This spells more gloom and doom for U.S. automakers, who desperately need low-interest federal loans to the tune of $25 billion total to inject capital into their efforts to revamp, retool, and pull a 180-degree turn in the way they've been designing and building automobiles. With their stock recently at untradable numbers, the giants could only borrow at interest rates of around 15 percent, an exorbitant amount of money when the discussion is about so many billions of dollars.

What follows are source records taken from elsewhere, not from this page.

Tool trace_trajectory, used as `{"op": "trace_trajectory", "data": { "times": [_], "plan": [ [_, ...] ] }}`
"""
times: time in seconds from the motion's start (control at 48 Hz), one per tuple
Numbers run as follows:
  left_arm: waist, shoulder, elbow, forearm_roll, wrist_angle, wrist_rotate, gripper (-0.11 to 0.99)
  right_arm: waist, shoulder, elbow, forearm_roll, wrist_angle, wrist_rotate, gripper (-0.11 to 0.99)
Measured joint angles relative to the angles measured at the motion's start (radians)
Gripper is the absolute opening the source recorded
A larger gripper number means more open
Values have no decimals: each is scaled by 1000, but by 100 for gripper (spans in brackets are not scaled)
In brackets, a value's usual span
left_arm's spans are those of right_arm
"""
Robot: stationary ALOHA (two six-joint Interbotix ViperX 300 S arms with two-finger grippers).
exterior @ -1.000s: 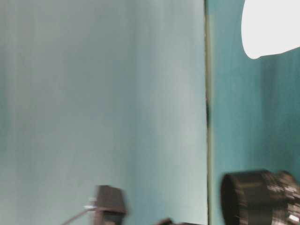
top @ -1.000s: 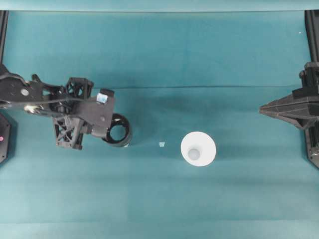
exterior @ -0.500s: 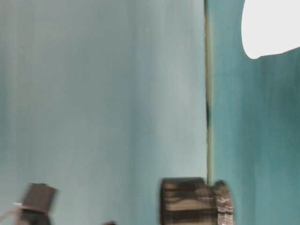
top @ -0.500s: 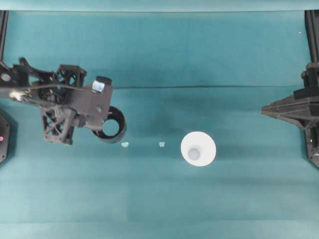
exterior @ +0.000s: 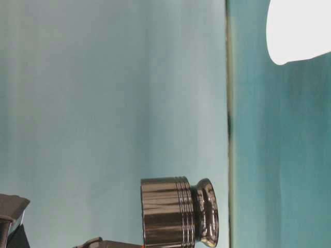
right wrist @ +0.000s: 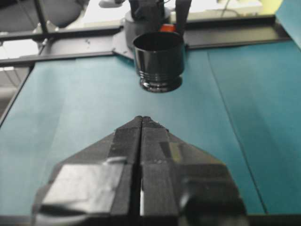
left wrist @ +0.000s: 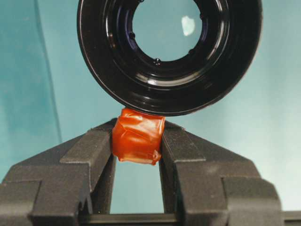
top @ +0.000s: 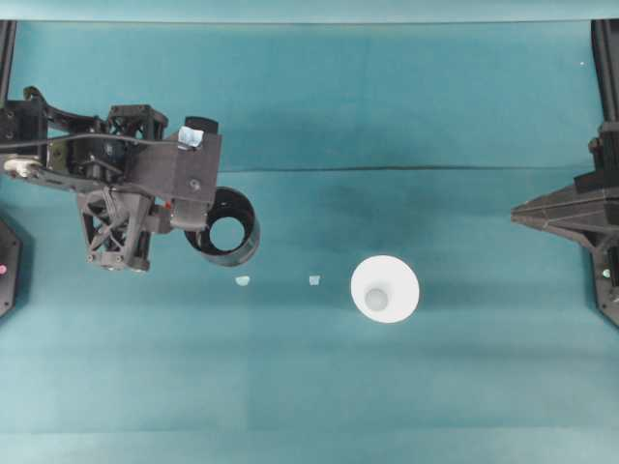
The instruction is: Put the paper cup into the moved red handle cup holder.
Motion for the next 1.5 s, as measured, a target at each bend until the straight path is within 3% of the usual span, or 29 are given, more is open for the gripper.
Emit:
{"op": "trace_trajectory", "data": {
  "times": [0.167, 0.5, 0.667, 0.875, 1.042, 1.334, 1.5],
  "plan": [
    [-5, 25, -43, 0, 2, -2, 29, 0, 0, 0, 0, 0, 0, -11],
    [-11, 222, -227, 0, -3, -2, 29, 0, 0, 2, 0, 0, -2, -11],
    [-14, 285, -276, 0, -2, -2, 29, 0, -2, 0, 0, 0, -2, -11],
    [-14, 291, -270, 0, -15, -2, 29, 0, -3, 0, 0, 5, 0, -11],
    [-15, 310, -199, 2, -127, -6, 29, 0, -2, 0, 0, 5, -2, -11],
    [-57, 368, -133, 0, -198, -44, 29, 0, -3, 2, 0, 6, 0, -11],
    [-66, 393, -129, 0, -239, -57, 29, 0, -2, 2, -2, 6, 0, -11]
  ]
}}
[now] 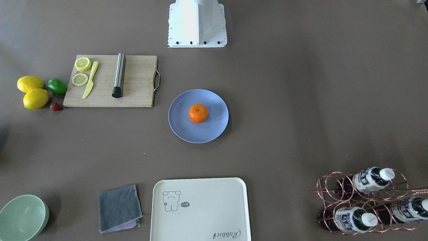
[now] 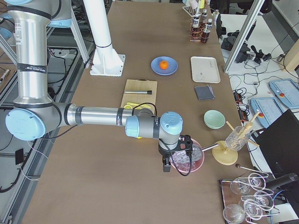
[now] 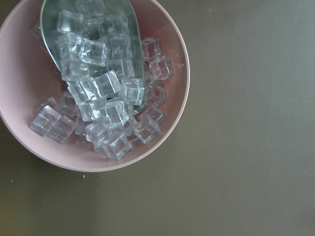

GM and Ford are hoping to play on election-year politics, and you can bet their top men (CEOs Wagoner and Mulally, respectively) will be in Washington later this week arguing vociferously on their companies' behalf, so they can switch their fleets over to fuel-savers like the new 2011 Chevrolet Volt. But paying for the loans will cost the Treasury up to $7.5 billion as insurance against default, and Wagoner and Mulally have some tough convincing to do to get that kind of money in the face of the historic Wall Street crisis.
Credit giant AIG's similar struggle to raise capital compounds the automakers' troubles, as lenders such as AIG are forced to downgrade credit and reduce loans if they can't obtain money to lend. And with loans harder to secure and interest rates creeping higher, an already intimidated consumer won't be visiting any auto lots without the help of even larger incentives, cutting deeper into automakers' pockets.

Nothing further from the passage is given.